**To do:** Give the number of lines in this listing that contain the word "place", and nothing else.

Content starts

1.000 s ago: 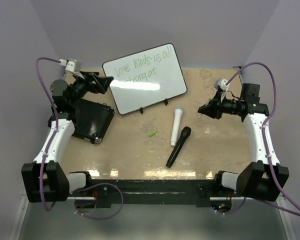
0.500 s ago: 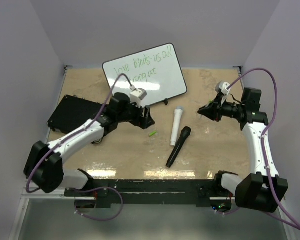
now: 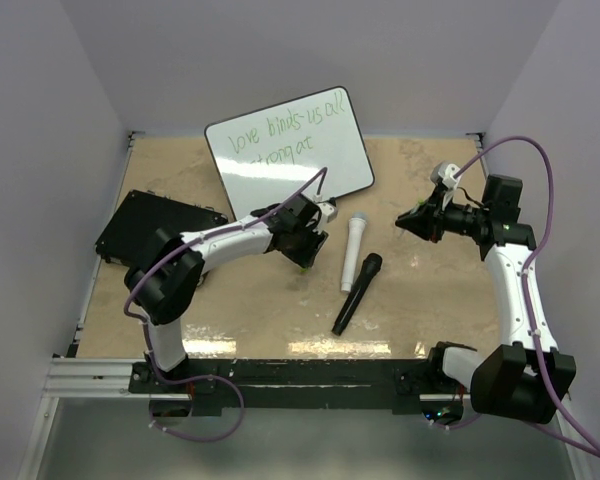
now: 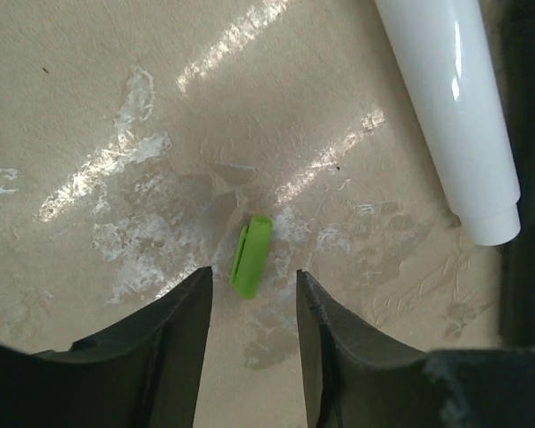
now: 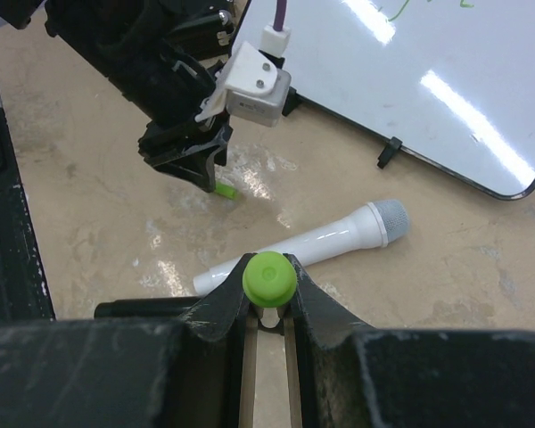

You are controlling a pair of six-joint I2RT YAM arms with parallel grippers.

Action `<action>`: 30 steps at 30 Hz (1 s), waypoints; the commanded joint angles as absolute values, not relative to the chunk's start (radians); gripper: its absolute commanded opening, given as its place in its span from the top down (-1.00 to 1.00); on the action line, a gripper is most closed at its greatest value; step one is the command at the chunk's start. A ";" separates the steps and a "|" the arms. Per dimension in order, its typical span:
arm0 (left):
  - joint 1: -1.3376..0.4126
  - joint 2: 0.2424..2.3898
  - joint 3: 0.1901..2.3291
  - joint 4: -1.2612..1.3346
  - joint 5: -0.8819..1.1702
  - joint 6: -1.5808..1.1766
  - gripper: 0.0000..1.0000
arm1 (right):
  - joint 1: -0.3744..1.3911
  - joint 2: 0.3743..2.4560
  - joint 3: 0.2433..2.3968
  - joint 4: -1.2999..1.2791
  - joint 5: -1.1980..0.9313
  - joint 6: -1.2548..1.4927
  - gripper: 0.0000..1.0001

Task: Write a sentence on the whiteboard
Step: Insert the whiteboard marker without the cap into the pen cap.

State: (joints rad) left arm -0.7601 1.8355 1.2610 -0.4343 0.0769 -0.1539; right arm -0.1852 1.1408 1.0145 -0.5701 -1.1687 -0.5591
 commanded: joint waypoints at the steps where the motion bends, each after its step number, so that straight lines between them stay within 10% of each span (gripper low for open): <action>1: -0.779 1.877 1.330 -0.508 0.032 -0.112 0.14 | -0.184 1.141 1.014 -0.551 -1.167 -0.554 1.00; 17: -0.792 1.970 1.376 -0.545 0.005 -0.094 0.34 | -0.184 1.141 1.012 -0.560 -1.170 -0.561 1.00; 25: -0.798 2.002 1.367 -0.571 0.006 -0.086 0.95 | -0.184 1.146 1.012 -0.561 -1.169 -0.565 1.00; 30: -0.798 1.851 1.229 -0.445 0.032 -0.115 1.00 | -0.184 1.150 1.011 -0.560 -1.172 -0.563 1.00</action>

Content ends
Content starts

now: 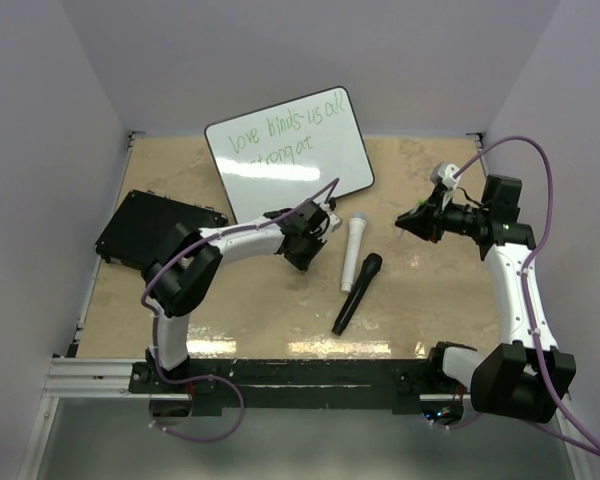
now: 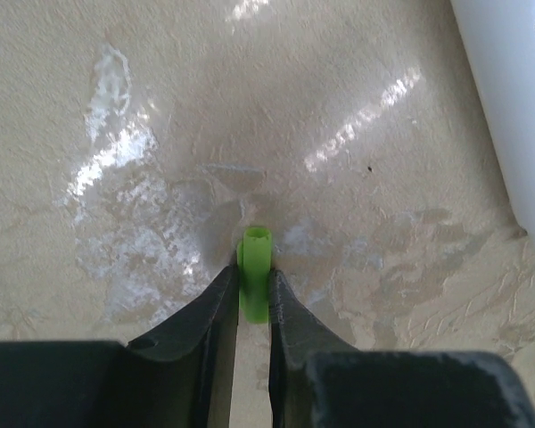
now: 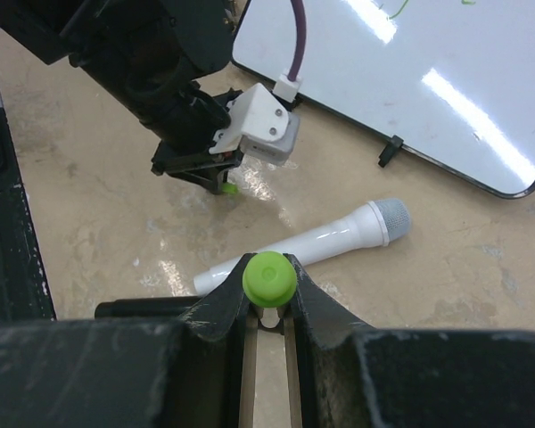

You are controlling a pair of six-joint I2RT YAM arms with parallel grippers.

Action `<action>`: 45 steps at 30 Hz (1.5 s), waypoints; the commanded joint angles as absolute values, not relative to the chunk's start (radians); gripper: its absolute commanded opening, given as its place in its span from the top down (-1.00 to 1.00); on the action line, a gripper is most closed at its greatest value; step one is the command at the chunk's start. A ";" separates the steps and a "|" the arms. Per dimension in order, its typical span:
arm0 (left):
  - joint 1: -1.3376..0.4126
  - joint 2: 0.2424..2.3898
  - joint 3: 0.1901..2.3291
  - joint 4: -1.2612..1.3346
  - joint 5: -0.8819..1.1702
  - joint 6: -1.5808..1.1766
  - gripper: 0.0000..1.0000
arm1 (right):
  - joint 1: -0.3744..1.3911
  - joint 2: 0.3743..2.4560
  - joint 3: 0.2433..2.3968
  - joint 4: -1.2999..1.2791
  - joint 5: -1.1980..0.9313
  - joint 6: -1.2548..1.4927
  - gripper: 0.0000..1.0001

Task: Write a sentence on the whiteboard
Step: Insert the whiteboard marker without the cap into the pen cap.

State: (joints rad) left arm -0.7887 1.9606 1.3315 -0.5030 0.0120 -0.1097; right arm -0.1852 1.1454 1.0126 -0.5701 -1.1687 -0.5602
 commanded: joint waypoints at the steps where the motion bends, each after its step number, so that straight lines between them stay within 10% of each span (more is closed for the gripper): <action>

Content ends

**Solution to this exercise:** 2